Search the data for the string "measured", and report each line where it is found.
*** Opening of Collected material ***
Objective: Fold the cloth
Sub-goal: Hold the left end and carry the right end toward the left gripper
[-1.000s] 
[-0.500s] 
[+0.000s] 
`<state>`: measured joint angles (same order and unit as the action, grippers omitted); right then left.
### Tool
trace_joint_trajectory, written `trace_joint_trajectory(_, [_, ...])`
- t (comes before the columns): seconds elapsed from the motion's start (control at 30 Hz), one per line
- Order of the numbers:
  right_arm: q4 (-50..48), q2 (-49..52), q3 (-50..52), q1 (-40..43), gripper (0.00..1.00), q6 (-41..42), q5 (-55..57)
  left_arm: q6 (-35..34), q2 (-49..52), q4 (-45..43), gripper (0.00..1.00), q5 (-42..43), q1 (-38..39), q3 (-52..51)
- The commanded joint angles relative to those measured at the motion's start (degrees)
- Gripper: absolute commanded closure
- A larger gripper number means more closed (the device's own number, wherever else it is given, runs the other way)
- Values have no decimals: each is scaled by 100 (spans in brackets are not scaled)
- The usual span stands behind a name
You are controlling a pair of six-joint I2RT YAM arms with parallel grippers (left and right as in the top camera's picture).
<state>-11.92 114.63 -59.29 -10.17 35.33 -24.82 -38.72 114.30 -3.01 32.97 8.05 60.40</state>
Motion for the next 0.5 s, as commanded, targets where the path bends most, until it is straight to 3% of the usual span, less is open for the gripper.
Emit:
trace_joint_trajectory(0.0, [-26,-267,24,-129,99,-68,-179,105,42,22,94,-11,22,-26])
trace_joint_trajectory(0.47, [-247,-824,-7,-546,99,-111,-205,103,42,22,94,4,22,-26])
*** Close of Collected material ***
▶ _Response box_
`<state>`: measured joint angles (same order and unit as the action, grippers omitted); right then left.
- The commanded joint angles relative to those measured at the motion's start (degrees)

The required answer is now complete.